IS200ISBBG2A

Part Number IS200ISBBG2A Manufacturer General Electric Country of Manufacture As Per GE Manufacturing Policy Series Mark VI/VIe Function Module Availability In StockIS200ISBBG2A is an InSync Bus Bypass board developed by GE. It is a part of EX2100 excitation system. It is typically installed on DIN rails. Screws into six factory-made drill holes and secure these to the underside of the board. A conductive material surrounds the holes. This board includes four connectors for communicating with other system components, including a two-position terminal strip and three right-angled plug connectors. All connectors are located along the edges of the shortboard. The board features four connectors that are used for communication with other system components. These include a two-position terminal strip and three right-angled plug connectors. All of the connectors are located along the edges of the short board, making them easily accessible for installation and maintenance purposes. It serves as a 24 VDC InSync Bus Bypass board and is typically mounted on DIN rails.
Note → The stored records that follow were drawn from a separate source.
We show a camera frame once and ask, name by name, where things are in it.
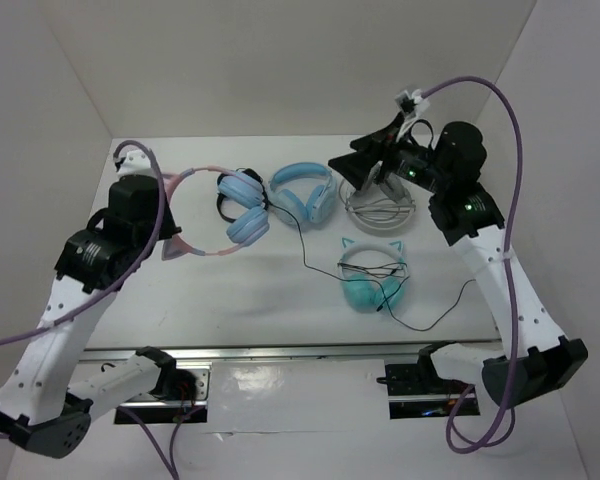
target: white table
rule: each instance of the white table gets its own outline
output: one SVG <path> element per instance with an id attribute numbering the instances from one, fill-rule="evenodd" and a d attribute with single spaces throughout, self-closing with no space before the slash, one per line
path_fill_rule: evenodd
<path id="1" fill-rule="evenodd" d="M 180 172 L 192 166 L 215 164 L 251 167 L 268 179 L 289 163 L 326 164 L 328 159 L 349 152 L 352 138 L 355 137 L 141 140 L 154 149 L 164 171 Z M 112 149 L 119 141 L 113 141 Z M 113 165 L 108 163 L 93 211 L 106 205 L 108 188 L 115 180 Z M 431 221 L 427 209 L 429 194 L 415 186 L 410 190 L 418 211 L 401 240 L 405 242 L 411 278 L 397 311 L 404 321 L 425 327 L 453 304 L 470 273 Z M 184 238 L 205 250 L 230 245 L 224 233 L 227 224 L 216 213 L 215 200 L 216 176 L 201 173 L 179 187 L 172 203 Z M 187 255 L 162 262 L 160 245 L 125 284 L 88 347 L 420 343 L 498 338 L 489 309 L 475 284 L 467 286 L 458 307 L 426 333 L 410 331 L 386 314 L 353 311 L 337 280 L 303 267 L 297 231 L 273 215 L 270 217 L 271 230 L 263 239 L 228 257 Z M 305 234 L 309 264 L 335 272 L 343 236 L 385 241 L 357 230 L 338 204 L 326 225 Z"/>

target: white wall
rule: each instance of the white wall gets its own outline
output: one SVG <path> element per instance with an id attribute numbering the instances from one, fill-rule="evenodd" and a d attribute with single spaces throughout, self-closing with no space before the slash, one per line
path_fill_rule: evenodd
<path id="1" fill-rule="evenodd" d="M 498 85 L 526 156 L 515 247 L 545 305 L 590 358 L 563 399 L 591 480 L 600 480 L 600 0 L 540 0 Z M 513 184 L 511 127 L 495 98 L 480 116 L 484 183 Z"/>
<path id="2" fill-rule="evenodd" d="M 495 79 L 534 0 L 38 0 L 114 137 L 356 134 L 393 95 Z M 447 96 L 475 119 L 487 95 Z"/>
<path id="3" fill-rule="evenodd" d="M 36 325 L 110 140 L 35 3 L 0 1 L 0 338 Z M 0 349 L 0 385 L 23 347 Z M 0 441 L 0 479 L 12 453 Z"/>

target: blue headphones
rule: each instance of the blue headphones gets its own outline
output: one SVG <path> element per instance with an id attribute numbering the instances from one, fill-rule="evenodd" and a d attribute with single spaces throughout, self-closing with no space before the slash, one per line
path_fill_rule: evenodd
<path id="1" fill-rule="evenodd" d="M 344 290 L 344 296 L 347 299 L 347 302 L 349 302 L 349 305 L 359 312 L 375 312 L 380 310 L 386 303 L 389 304 L 391 309 L 397 306 L 404 297 L 404 283 L 401 282 L 404 281 L 405 277 L 409 276 L 407 264 L 402 255 L 402 242 L 396 241 L 391 242 L 388 245 L 382 245 L 374 243 L 355 243 L 353 240 L 343 238 L 342 245 L 345 247 L 345 250 L 338 261 L 338 270 L 340 278 L 347 280 L 341 283 L 342 289 Z M 369 250 L 384 253 L 393 258 L 398 264 L 398 269 L 402 270 L 404 273 L 404 276 L 389 276 L 385 278 L 380 282 L 382 288 L 370 281 L 369 275 L 363 273 L 355 273 L 348 277 L 345 276 L 345 270 L 342 264 L 356 253 Z"/>
<path id="2" fill-rule="evenodd" d="M 252 245 L 269 231 L 269 216 L 262 207 L 264 202 L 262 184 L 242 172 L 234 172 L 215 166 L 185 170 L 180 175 L 175 176 L 170 180 L 166 188 L 167 200 L 171 202 L 173 192 L 185 178 L 193 175 L 195 172 L 204 170 L 220 172 L 226 175 L 218 184 L 218 193 L 227 196 L 236 203 L 249 209 L 227 228 L 229 240 L 236 245 L 217 252 L 205 252 L 204 250 L 189 245 L 180 235 L 176 234 L 171 239 L 164 242 L 162 249 L 163 260 L 172 260 L 185 253 L 203 256 L 228 255 L 242 247 Z"/>
<path id="3" fill-rule="evenodd" d="M 276 190 L 284 183 L 298 178 L 322 178 L 323 185 L 318 185 L 307 200 L 306 205 L 291 190 L 284 188 Z M 333 211 L 337 194 L 337 182 L 331 170 L 319 163 L 303 162 L 288 165 L 273 174 L 269 181 L 269 201 L 272 206 L 288 210 L 300 225 L 307 221 L 322 223 Z M 274 208 L 276 216 L 287 225 L 295 226 L 295 222 L 286 212 Z"/>
The board includes various connectors for communication with other system components and features LED indicators for visual feedback. The jumper settings, two-position terminal strip, and female plugs offer configuration flexibility and convenient power and signal connections. FEATURES MULTIFUNCTIONAL DESIGN It functions as a backup power supply and diagnostic tool, enhancing system reliability and reducing downtime. Acts as a 24 VDC InSync Bus Bypass board for efficient system communication. WEIGHT AND MOUNTING Weighs approximately 0.31 pounds without additional packing materials. Typically mounted on DIN rails using screws in six factory-made drill holes with a conductive material surrounding them for grounding. CONNECTORS FOR COMMUNICATION Incorporates four connectors for seamless communication with other system components. Includes a two-position terminal strip labeled as 24 VDC Input and three right-angled plug connectors (Full Duplex, XMIT Data Out, RCV Data In) for data exchange and transmission. OFF-BOARD CONNECTORS Features four off-board connectors (P1 to P4) for communication with components on other boards.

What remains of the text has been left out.